* Extracted data entries *

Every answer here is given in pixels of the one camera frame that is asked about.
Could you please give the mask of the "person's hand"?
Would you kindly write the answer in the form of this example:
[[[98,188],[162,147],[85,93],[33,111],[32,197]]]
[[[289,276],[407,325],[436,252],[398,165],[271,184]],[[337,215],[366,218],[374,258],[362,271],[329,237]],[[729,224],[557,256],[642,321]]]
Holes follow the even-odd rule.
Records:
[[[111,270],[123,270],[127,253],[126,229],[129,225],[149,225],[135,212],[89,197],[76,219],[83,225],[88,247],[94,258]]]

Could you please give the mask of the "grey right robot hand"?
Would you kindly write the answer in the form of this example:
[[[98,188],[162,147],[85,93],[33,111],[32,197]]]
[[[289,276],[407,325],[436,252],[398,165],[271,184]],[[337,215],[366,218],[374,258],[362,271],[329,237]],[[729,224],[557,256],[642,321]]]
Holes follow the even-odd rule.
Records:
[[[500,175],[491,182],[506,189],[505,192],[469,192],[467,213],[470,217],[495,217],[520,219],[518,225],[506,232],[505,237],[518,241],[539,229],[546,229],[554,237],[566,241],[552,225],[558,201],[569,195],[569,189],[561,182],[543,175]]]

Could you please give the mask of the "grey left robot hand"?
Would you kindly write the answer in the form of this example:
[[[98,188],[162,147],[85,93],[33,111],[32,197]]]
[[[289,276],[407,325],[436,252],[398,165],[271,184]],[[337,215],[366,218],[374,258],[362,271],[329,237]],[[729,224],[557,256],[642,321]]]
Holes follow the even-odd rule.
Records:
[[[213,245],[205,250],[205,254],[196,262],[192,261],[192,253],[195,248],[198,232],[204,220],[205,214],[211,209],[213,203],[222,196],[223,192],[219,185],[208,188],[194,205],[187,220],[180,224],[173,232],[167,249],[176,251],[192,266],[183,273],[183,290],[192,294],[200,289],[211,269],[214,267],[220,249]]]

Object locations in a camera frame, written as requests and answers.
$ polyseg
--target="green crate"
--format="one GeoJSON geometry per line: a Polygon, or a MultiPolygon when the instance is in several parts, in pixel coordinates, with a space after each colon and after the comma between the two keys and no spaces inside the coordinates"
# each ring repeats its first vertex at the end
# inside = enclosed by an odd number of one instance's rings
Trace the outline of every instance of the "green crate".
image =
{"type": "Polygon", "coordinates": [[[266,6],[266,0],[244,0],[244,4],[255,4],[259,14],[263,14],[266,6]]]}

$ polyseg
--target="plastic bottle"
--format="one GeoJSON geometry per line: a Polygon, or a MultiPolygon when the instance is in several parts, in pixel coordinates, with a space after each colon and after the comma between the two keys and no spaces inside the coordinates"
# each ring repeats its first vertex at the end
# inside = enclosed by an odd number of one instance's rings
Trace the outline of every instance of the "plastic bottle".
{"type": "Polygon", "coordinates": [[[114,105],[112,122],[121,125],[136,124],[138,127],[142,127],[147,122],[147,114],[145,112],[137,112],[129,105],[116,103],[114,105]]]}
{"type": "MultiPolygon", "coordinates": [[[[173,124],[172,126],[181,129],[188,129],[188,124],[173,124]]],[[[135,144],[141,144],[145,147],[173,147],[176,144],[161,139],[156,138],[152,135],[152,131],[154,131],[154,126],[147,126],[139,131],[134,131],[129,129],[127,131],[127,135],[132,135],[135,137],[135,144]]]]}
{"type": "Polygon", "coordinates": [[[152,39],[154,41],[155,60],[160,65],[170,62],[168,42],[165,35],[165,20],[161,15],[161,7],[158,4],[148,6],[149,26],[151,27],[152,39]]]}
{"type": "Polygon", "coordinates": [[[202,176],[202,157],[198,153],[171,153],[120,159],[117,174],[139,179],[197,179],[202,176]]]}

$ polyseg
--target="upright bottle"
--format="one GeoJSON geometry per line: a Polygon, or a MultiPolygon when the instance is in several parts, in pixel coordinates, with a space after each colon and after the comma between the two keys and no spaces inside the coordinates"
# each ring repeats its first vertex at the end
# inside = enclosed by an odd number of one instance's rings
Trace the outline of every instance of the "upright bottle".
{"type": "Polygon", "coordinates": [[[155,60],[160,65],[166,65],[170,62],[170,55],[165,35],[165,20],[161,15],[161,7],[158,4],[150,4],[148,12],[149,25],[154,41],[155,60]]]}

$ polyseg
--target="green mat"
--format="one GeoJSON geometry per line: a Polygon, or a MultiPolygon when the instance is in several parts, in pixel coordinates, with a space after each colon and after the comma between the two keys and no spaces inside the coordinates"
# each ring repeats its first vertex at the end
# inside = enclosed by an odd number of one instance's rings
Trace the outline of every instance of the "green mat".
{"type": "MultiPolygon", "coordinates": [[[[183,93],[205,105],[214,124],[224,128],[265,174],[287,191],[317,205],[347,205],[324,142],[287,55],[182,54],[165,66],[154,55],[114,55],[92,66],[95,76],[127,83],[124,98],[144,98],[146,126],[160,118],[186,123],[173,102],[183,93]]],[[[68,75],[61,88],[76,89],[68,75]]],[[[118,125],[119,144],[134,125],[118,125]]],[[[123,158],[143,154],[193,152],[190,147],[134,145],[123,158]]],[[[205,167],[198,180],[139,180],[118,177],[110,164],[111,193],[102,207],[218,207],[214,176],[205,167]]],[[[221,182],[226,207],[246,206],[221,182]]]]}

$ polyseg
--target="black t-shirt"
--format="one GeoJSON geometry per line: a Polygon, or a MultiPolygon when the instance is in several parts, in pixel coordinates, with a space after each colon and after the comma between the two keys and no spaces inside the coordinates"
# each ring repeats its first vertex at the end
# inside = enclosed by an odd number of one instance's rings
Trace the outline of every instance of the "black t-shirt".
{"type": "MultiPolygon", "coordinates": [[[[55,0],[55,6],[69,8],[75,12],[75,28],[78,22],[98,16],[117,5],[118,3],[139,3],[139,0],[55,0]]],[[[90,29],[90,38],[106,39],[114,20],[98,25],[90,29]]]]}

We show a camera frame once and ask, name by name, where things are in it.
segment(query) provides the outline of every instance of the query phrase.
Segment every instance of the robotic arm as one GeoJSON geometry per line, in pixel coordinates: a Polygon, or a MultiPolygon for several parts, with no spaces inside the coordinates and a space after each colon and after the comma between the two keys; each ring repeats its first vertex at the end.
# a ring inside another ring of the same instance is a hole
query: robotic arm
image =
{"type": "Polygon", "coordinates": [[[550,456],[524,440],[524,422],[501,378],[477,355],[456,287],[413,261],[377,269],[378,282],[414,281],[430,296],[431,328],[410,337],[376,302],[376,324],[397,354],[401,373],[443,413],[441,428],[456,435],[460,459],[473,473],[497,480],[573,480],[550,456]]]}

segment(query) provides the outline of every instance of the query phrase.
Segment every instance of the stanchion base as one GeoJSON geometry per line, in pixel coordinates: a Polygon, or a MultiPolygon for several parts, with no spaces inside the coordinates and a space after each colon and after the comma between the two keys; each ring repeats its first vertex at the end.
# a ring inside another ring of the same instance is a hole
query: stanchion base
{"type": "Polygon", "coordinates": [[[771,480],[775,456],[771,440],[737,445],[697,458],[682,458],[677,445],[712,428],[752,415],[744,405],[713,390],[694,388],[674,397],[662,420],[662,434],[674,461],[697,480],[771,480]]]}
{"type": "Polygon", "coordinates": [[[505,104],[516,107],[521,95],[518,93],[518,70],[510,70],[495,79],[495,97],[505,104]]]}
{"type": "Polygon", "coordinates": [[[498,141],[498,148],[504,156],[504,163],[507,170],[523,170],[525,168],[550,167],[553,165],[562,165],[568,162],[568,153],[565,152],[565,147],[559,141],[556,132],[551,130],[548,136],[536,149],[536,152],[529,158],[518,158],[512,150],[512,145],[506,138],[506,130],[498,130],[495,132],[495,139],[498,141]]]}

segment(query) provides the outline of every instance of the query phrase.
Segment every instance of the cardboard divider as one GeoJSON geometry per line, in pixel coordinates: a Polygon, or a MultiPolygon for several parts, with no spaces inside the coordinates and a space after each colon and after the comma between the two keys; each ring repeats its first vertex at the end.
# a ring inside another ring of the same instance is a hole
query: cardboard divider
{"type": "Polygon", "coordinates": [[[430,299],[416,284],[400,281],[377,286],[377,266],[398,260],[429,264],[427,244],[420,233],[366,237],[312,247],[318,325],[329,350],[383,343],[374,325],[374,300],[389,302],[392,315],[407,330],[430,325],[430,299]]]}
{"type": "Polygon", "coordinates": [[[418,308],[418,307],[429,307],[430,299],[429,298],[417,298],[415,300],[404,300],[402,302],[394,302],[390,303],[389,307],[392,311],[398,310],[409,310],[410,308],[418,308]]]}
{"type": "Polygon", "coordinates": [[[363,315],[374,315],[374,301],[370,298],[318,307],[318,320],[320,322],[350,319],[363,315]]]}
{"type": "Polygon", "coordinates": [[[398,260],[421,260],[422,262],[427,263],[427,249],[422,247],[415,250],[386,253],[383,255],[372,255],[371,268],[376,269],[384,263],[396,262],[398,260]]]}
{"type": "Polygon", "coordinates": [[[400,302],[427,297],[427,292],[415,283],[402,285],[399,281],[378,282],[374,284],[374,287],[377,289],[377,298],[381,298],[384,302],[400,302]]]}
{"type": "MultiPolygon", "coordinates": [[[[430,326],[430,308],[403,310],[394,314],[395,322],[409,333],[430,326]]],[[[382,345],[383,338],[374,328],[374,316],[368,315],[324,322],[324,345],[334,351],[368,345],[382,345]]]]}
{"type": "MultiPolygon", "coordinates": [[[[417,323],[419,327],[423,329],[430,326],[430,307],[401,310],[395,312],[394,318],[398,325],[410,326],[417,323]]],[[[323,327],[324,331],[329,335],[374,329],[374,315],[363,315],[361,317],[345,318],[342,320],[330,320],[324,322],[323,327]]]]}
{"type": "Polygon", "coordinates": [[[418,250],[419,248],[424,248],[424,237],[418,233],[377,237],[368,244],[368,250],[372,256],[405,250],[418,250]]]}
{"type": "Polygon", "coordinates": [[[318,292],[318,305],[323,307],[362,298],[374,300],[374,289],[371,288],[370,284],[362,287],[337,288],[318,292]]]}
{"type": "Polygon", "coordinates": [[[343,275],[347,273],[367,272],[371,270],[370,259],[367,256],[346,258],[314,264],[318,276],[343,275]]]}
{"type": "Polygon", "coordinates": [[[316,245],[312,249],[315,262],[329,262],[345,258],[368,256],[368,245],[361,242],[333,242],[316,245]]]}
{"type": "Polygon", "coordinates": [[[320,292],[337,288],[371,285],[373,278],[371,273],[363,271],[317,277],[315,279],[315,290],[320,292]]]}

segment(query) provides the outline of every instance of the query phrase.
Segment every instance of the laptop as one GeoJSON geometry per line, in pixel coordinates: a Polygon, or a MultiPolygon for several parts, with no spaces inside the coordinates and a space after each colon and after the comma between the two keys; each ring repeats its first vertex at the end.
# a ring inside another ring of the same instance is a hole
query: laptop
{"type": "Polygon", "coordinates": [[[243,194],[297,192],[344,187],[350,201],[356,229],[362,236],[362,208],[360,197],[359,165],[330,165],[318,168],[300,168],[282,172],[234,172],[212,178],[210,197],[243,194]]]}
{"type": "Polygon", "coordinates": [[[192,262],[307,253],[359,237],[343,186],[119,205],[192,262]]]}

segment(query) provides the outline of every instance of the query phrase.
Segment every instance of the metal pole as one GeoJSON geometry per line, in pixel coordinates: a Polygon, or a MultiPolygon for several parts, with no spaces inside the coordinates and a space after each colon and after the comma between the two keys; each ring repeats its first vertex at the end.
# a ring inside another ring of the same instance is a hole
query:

* WORK INSTRUCTIONS *
Where a line in the records above contains the word "robotic", copy that line.

* ANSWER BOX *
Segment every instance of the robotic arm as one GeoJSON geometry per line, in pixel coordinates: a Polygon, or a MultiPolygon for several parts, with no spaces inside the coordinates and a space after each colon and after the comma between the two keys; each ring repeats its first vertex at the end.
query: robotic arm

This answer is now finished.